* GOAL OF THE EXERCISE *
Since the pictures are not wanted, retype the listing below exactly and without them.

----- COLLECTED MATERIAL -----

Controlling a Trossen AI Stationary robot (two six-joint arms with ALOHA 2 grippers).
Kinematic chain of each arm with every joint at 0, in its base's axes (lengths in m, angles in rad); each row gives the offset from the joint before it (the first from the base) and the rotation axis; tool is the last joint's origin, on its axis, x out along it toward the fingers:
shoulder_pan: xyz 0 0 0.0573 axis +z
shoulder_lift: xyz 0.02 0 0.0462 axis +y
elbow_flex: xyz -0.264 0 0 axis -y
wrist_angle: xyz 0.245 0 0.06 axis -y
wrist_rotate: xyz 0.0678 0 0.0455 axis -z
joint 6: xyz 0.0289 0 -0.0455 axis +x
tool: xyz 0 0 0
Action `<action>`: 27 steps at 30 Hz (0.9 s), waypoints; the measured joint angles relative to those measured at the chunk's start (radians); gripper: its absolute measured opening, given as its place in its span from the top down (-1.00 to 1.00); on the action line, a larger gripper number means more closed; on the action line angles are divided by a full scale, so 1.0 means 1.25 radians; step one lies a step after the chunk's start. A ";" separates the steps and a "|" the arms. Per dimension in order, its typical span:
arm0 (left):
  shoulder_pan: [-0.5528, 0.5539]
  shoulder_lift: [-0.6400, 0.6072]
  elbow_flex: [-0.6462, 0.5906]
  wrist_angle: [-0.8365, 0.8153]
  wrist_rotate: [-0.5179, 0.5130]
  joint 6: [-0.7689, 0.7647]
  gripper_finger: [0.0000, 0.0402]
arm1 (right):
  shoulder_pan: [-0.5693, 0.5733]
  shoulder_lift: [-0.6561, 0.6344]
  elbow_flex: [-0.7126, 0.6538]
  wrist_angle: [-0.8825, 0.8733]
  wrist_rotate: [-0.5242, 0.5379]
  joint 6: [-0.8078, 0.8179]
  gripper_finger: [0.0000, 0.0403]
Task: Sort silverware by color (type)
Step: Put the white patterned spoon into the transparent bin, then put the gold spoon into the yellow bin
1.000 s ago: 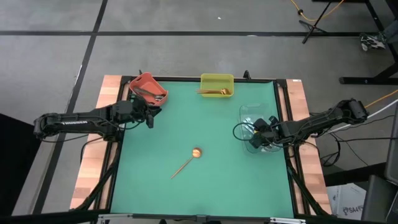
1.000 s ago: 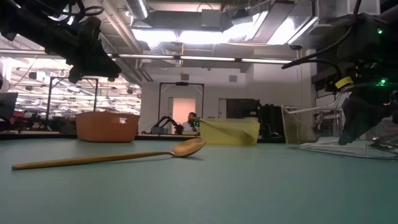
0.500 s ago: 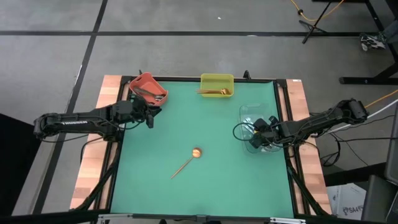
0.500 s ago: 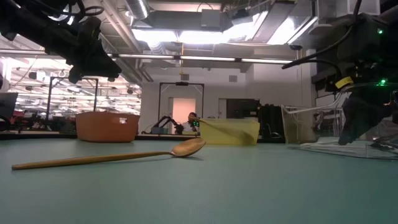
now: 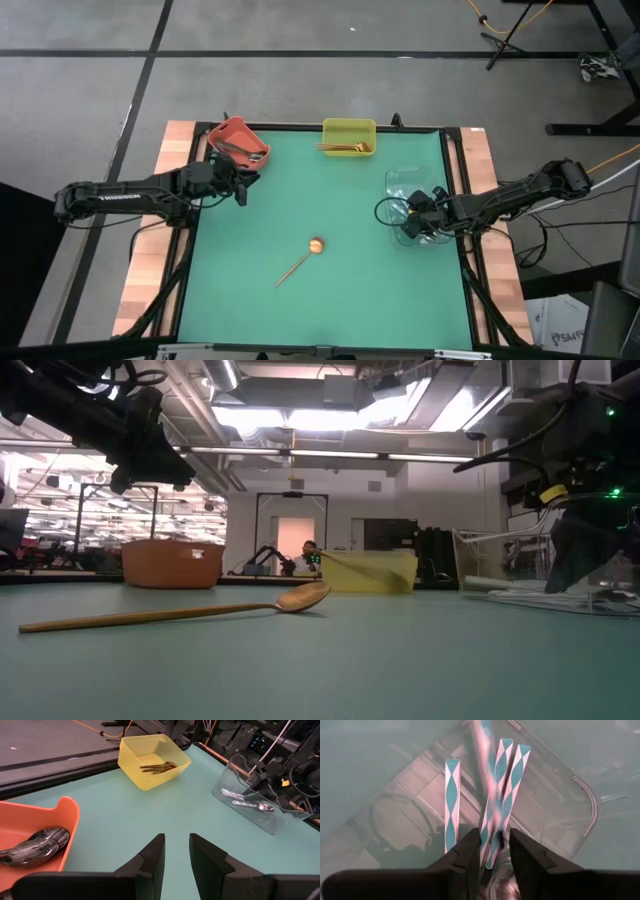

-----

* OUTPUT FOR THIS EXERCISE *
Controlling a Trossen AI Stationary robot (two six-joint arms with ALOHA 2 grippers).
Kinematic chain of each arm with every joint at 0, in its base's axes (lengths in m, angles in rad); each row gives the offset from the joint before it (the first from the base) and the rotation axis; tool is the last joint's origin, on its axis, x out along it toward the fingers:
shoulder_pan: xyz 0 0 0.0573 axis +z
shoulder_lift: xyz 0.02 0 0.0462 axis +y
elbow_flex: xyz -0.264 0 0 axis -y
wrist_angle: xyz 0.245 0 0.06 axis -y
wrist_rotate: xyz 0.0678 0 0.0455 axis -z
joint 6: xyz 0.0289 0 -0.0455 axis +x
tool: xyz 0 0 0
Action `<action>`: 27 steps at 30 Hz (0.9 s), waypoints; the measured joint angles relative to those measured at the chunk's start (radians); gripper: its absolute measured opening, given as its place in its span from the top down (-1.00 to 1.00); on the action line, a larger gripper number means more closed; on the action line angles are divided by a full scale, so 1.0 means 1.25 radians; step one lies a step after the chunk's start. A ";" separates the steps and a "|" the arms. Per dimension in order, its typical span:
arm0 (left):
  shoulder_pan: [-0.5528, 0.5539]
  shoulder_lift: [-0.6400, 0.6072]
  elbow_flex: [-0.6462, 0.5906]
  wrist_angle: [-0.8365, 0.8153]
  wrist_rotate: [-0.5179, 0.5130]
  joint 6: [-0.7689, 0.7647]
  gripper_finger: [0.0000, 0.0402]
arm1 (right):
  shoulder_pan: [-0.5693, 0.5733]
  shoulder_lift: [-0.6561, 0.6344]
  elbow_flex: [-0.7126, 0.6538]
  wrist_angle: [-0.8825, 0.8733]
  wrist_rotate: [-0.5242, 0.5379]
  joint 6: [-0.8078, 0.8179]
  gripper_finger: [0.0000, 0.0403]
Task: Sort silverware by color (type)
Step: Put the white patterned spoon into the transparent bin, then put the gold spoon into the yellow bin
1.000 s ago: 
1.000 s ago: 
0.500 s ago: 
0.500 s ago: 
now: 

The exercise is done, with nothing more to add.